Ich habe bereits geschrieben, dass ich Meetings und Unterbrechungen generell für einen großen Produktivitätskiller und in den meisten Fällen auch für Verschwendung halte. Es gibt aber auch gute Gründe für Meetings.

Wenn ein Meeting stattfindet, dann sollten zumindest ein paar Grundverhaltensweisen eingehalten werden. Hier mal eine Auflistung:

  • Zuhören ist gut. Grundlos reden ist nicht gut.
  • Alle wach? Meetings in Meetingräumen ohne Stühle abhalten. Stehen hält wach.
  • Stille heißt Zustimmung.

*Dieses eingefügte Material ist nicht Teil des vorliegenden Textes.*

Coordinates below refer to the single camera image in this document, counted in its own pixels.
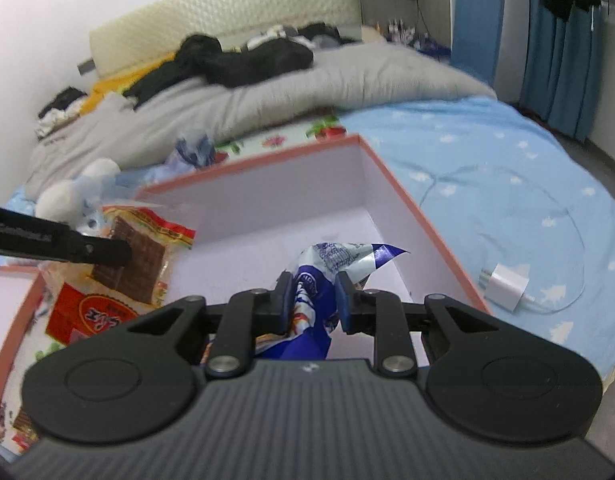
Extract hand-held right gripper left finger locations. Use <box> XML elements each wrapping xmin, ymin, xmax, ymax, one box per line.
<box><xmin>122</xmin><ymin>270</ymin><xmax>294</xmax><ymax>379</ymax></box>

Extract grey duvet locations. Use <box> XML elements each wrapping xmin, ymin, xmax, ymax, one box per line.
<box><xmin>24</xmin><ymin>40</ymin><xmax>498</xmax><ymax>201</ymax></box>

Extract shallow pink box lid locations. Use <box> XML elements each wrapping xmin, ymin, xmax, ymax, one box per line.
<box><xmin>0</xmin><ymin>266</ymin><xmax>48</xmax><ymax>433</ymax></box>

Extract black clothing pile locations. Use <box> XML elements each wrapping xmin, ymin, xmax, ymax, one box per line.
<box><xmin>122</xmin><ymin>34</ymin><xmax>315</xmax><ymax>108</ymax></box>

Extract white charger cable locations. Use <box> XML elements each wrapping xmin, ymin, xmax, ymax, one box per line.
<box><xmin>417</xmin><ymin>165</ymin><xmax>588</xmax><ymax>314</ymax></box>

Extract cluttered side table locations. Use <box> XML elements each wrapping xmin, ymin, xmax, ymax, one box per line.
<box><xmin>362</xmin><ymin>17</ymin><xmax>453</xmax><ymax>58</ymax></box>

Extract blue curtain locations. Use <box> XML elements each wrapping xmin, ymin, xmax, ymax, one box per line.
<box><xmin>518</xmin><ymin>0</ymin><xmax>608</xmax><ymax>143</ymax></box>

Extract white blue plush toy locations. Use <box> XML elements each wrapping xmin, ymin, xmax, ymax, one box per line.
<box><xmin>36</xmin><ymin>157</ymin><xmax>123</xmax><ymax>236</ymax></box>

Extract white charger plug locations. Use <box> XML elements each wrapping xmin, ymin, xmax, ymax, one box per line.
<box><xmin>480</xmin><ymin>263</ymin><xmax>531</xmax><ymax>312</ymax></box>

Etwas beitragen nur um etwas beizutragen ist überflüssig.
  • Schnell auf den Punkt kommen. Ausführungen bei Nachfragen.
  • Neue Ideen einbringen ist gut. Andere Ideen sofort “töten” ist nicht gut.
  • Diskussion auf Sachebene führen. Nicht persönlich werden (also kein “Du bist ein Idiot”).

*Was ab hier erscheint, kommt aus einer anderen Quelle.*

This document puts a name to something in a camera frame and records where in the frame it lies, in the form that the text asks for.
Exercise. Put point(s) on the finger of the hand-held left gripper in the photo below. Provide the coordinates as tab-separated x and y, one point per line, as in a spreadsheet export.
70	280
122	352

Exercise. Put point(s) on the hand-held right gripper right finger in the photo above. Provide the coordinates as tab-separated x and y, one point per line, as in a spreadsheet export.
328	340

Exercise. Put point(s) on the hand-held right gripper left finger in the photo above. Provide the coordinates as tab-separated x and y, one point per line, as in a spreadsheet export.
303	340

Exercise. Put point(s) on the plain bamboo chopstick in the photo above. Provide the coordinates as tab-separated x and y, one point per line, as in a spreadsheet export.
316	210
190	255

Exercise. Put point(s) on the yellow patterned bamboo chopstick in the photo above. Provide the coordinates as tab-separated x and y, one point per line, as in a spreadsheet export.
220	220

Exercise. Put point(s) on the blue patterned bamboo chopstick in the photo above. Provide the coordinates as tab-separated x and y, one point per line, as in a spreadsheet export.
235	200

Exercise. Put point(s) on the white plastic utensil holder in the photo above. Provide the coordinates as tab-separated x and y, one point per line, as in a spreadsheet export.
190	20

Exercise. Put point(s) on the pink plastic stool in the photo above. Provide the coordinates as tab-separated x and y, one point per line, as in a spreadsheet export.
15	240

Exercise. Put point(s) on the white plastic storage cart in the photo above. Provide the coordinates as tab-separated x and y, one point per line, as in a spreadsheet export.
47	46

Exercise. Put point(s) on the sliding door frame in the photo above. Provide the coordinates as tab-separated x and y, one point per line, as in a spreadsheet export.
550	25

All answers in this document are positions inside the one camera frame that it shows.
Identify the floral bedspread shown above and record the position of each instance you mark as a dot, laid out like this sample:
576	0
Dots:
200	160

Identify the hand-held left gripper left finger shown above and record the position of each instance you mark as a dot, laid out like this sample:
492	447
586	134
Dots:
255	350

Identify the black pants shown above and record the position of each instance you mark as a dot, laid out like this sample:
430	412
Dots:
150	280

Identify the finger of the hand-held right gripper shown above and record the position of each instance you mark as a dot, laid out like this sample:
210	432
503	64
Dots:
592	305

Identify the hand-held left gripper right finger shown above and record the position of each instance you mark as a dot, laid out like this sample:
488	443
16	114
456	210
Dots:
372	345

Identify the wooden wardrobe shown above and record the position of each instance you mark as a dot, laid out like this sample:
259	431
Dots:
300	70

  • Fokus auf dem Thema halten, aber nicht “tot reden”. Neue Themen/Diskussionen für später “parken”.
  • Time-box. Zeiten einhalten und nach Möglichkeit eine Entscheidung “erzwingen”.
  • Inhaltliche Themen vorbereiten (lassen) und in Meetings Entscheidungen treffen.

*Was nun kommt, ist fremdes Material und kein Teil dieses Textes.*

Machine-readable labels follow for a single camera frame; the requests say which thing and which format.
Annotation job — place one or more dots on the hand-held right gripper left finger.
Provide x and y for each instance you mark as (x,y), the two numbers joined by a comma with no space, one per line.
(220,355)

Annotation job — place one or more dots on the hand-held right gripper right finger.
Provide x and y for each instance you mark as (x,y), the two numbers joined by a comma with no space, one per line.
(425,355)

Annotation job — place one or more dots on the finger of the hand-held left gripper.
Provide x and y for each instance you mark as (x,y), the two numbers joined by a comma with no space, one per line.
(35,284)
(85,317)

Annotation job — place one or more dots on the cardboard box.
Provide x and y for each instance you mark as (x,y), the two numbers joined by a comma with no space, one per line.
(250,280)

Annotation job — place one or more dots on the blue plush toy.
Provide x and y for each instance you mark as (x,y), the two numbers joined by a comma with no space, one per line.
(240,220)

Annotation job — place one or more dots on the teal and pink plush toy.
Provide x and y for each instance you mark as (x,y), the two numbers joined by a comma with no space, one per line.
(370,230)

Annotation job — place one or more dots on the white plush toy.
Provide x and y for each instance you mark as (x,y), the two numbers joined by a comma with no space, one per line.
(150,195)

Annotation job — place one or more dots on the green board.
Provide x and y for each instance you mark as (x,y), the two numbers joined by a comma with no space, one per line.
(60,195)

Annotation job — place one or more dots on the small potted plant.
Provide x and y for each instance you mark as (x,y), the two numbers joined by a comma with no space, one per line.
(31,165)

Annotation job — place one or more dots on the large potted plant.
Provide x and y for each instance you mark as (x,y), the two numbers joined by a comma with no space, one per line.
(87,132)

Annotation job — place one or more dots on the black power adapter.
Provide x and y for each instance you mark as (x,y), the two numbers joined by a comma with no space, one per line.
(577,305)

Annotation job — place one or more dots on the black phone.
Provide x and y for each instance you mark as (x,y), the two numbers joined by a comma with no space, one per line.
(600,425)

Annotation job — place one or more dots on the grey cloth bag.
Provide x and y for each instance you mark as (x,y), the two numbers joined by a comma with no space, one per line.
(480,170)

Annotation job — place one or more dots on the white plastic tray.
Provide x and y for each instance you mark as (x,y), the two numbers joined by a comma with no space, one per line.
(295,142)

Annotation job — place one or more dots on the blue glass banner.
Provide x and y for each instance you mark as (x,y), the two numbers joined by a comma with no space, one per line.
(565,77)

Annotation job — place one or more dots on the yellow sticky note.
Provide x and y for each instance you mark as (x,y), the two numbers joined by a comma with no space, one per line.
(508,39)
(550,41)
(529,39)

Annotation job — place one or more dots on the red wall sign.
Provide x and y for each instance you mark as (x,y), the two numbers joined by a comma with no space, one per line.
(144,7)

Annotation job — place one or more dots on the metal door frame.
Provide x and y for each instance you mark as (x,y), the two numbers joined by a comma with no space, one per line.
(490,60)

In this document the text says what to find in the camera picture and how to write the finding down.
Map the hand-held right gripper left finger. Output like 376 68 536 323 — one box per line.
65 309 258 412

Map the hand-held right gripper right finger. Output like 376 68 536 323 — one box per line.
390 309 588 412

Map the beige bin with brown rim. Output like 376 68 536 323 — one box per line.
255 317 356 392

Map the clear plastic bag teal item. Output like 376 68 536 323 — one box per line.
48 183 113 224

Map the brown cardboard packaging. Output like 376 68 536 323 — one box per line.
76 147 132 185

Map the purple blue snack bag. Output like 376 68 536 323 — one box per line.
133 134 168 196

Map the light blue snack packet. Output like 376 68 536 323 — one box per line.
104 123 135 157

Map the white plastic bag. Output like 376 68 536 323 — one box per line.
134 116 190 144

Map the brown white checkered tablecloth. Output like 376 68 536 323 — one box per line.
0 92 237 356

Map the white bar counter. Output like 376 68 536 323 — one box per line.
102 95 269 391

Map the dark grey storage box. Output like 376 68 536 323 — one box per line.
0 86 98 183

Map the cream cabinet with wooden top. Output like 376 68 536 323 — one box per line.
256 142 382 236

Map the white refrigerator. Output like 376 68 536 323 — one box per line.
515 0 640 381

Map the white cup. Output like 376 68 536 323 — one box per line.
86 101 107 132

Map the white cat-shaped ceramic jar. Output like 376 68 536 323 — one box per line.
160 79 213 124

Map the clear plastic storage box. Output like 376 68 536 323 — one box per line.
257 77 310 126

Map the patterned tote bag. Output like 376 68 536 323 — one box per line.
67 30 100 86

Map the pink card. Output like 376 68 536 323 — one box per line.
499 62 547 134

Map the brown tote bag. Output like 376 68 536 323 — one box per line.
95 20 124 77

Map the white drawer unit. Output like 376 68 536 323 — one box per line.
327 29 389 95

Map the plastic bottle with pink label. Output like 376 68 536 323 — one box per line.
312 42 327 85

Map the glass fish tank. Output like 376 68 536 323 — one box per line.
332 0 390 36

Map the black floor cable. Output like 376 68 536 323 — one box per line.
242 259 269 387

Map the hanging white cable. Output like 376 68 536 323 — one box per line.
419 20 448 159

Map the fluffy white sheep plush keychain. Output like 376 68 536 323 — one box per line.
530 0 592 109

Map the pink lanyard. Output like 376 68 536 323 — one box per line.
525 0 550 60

  • Offen, ehrlich und direkt sein. Kein Bullshit und kein zurückhalten von (wichtigen) Informationen.
  • Ziele erreicht? Was wurde entschieden? Gibt es nächste Schritte?
  • Entscheidungen/Vereinbarungen im Meeting aufschreiben und direkt danach für alle zugänglich machen.

Und das Schwierigste zum Schluss: Versuchen kontinuierlich diese Verhaltensweisen zu leben und selber zu überprüfen, ob man sich dran hält. Der innere Schweinehund kommt häufig unbemerkt und schleichend.

Es kontinuierlich zu machen ist viel schwieriger als drüber nachzudenken oder zu reden. Auch für mich.